*Description of the task:* Would you print the whole listing again, exactly?

*Data shown:*
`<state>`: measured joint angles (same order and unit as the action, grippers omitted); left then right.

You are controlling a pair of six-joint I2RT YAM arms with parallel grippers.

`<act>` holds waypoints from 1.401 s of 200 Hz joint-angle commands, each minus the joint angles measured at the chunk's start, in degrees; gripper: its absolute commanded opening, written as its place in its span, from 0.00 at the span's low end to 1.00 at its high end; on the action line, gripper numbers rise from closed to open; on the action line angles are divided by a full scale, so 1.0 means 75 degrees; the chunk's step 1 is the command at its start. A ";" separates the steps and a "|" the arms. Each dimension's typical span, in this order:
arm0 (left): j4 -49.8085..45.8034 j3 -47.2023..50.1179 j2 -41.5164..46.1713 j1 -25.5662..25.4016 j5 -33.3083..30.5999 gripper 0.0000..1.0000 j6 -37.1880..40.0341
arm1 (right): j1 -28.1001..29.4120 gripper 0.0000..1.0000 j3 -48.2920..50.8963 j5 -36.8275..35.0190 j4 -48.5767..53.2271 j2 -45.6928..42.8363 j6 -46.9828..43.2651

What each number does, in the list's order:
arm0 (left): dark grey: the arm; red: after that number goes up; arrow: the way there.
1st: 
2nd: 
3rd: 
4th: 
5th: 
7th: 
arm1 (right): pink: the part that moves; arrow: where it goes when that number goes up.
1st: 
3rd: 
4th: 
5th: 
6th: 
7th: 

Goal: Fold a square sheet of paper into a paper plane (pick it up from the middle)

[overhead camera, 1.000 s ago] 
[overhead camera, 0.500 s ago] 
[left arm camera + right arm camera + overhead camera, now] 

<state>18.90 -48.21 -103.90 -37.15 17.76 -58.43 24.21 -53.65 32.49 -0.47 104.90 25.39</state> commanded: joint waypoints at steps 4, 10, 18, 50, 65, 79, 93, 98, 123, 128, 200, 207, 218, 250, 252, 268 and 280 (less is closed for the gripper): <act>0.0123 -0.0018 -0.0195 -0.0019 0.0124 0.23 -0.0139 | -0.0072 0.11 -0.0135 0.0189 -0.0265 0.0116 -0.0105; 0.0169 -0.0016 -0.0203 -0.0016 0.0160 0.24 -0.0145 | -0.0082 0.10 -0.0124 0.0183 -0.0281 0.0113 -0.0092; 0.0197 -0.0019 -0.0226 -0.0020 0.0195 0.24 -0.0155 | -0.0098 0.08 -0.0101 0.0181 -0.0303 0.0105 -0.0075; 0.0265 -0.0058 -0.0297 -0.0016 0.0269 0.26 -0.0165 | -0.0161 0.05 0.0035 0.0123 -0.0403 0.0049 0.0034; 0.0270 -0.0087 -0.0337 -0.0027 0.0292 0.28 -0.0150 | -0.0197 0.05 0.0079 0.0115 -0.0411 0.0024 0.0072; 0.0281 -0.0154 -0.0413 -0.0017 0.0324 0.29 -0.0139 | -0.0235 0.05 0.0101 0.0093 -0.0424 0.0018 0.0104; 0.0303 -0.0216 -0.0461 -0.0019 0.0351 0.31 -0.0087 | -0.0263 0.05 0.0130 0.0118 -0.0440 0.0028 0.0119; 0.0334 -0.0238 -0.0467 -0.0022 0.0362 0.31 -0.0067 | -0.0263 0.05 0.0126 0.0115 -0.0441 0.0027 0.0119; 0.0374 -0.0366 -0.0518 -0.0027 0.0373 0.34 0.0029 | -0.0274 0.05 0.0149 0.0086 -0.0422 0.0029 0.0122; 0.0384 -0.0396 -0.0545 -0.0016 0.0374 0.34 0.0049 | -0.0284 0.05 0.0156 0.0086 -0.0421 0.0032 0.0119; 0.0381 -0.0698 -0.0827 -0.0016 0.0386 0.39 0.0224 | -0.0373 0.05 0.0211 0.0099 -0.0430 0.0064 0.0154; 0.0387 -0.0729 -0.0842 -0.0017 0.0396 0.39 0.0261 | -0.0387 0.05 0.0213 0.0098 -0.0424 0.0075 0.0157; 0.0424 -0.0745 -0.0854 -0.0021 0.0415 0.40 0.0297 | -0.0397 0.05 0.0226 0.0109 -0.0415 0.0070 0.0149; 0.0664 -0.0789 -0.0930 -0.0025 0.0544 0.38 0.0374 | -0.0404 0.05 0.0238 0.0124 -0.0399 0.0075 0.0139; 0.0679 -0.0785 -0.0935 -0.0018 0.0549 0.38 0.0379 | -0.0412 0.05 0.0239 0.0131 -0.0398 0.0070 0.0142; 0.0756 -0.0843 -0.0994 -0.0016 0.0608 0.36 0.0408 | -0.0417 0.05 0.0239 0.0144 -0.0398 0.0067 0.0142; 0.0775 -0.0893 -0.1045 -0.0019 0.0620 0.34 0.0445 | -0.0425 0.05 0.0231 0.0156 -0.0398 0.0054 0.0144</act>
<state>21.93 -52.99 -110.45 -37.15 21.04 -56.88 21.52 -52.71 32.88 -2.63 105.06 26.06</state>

*Reply:*
`<state>`: measured joint angles (same order and unit as the action, grippers omitted); left then right.

You are controlling a pair of six-joint I2RT YAM arms with parallel grippers.

`<act>` holds waypoints from 1.401 s of 200 Hz joint-angle commands, each minus the joint angles measured at the chunk's start, in degrees; gripper: its absolute commanded opening, written as its place in its span, from 0.00 at the span's low end to 1.00 at its high end; on the action line, gripper numbers rise from closed to open; on the action line angles are divided by a full scale, so 1.0 means 75 degrees; the chunk's step 1 is the command at its start. A ";" separates the steps and a "|" the arms. Each dimension's typical span, in this order:
arm0 (left): j4 -49.8085..45.8034 j3 -47.2023..50.1179 j2 -41.5164..46.1713 j1 -25.5662..25.4016 j5 -33.3083..30.5999 gripper 0.0000..1.0000 j6 -37.1880..40.0341
arm1 (right): j1 -28.1001..29.4120 gripper 0.0000..1.0000 j3 -48.2920..50.8963 j5 -36.8275..35.0190 j4 -48.5767..53.2271 j2 -45.6928..42.8363 j6 -46.9828..43.2651

What each number does, in the list's order:
arm0 (left): dark grey: the arm; red: after that number goes up; arrow: the way there.
1st: 
2nd: 
3rd: 
4th: 
5th: 
7th: 
arm1 (right): pink: the part that moves; arrow: where it goes when that number goes up.
1st: 
3rd: 
4th: 
5th: 
6th: 
7th: 

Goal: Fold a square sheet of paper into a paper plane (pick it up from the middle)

[overhead camera, 1.000 s ago] 
[overhead camera, 0.500 s ago] 
[left arm camera + right arm camera + overhead camera, now] 

<state>18.90 -48.21 -103.90 -37.15 17.76 -58.43 24.21 -53.65 32.49 -0.47 104.90 25.39</state> commanded: joint waypoints at steps 4, 10, 18, 50, 65, 79, 93, 98, 123, 128, 200, 207, 218, 250, 252, 268 and 280 (less is closed for the gripper): <act>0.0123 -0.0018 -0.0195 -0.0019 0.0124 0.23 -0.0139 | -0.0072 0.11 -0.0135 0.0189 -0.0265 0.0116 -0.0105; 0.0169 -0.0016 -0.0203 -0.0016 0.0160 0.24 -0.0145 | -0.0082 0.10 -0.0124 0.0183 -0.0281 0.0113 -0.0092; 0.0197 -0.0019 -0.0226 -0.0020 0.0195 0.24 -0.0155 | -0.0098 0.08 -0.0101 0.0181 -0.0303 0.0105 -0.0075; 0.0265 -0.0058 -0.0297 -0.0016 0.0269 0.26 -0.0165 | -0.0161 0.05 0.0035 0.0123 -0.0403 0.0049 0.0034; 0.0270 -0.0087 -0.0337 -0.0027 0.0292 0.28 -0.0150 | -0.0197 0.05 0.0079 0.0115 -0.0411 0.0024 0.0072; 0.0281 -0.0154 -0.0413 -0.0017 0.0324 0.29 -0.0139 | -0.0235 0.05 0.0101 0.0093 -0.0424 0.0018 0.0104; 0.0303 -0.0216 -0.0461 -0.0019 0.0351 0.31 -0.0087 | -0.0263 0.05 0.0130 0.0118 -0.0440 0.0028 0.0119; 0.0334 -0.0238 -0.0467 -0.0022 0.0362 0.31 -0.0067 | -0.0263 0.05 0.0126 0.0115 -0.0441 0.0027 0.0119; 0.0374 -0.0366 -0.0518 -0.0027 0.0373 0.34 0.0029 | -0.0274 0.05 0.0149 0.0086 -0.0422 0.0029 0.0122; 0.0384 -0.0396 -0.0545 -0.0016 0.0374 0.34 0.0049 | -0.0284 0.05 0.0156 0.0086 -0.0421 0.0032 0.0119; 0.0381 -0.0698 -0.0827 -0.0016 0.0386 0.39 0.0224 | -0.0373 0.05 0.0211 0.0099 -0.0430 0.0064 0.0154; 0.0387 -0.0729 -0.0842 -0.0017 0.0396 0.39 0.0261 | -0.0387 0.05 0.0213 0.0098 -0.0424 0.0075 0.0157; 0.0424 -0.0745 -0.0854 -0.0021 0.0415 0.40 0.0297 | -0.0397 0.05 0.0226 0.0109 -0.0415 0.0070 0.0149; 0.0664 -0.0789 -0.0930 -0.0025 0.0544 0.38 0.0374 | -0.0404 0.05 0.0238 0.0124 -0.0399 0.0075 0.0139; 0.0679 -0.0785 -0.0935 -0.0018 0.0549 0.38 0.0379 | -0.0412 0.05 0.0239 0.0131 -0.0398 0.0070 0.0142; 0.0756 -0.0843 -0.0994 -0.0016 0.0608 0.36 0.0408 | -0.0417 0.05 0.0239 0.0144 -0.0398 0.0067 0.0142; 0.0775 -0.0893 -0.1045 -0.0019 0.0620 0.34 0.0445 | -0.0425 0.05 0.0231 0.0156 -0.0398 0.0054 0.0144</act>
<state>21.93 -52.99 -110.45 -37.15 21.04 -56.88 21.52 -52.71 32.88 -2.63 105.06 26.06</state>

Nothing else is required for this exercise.